# EXERCISE PROMPT
Beneath this line are the data; copy exactly the part of them that opens with the line containing "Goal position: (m" and closes with the line containing "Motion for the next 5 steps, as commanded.", and only that part.

# SOURCE DATA
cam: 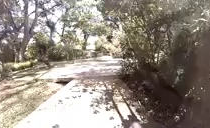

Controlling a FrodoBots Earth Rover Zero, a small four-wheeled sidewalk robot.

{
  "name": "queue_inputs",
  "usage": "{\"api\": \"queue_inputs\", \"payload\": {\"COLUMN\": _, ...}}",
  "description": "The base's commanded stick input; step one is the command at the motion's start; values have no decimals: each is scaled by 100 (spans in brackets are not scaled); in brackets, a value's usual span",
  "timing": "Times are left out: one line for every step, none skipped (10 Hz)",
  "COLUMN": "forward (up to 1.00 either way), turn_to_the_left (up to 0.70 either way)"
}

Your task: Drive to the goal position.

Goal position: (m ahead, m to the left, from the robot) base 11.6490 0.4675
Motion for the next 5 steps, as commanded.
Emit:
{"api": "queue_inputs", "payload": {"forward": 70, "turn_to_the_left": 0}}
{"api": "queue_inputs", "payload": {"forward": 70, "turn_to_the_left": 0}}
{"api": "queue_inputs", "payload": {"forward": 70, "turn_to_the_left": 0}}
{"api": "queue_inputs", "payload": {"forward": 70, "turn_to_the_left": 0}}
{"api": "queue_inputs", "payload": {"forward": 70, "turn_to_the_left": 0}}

# SOLUTION TO THE PROBLEM
Goal position: (m ahead, m to the left, from the robot) base 11.6490 0.4675
Motion for the next 5 steps, as commanded.

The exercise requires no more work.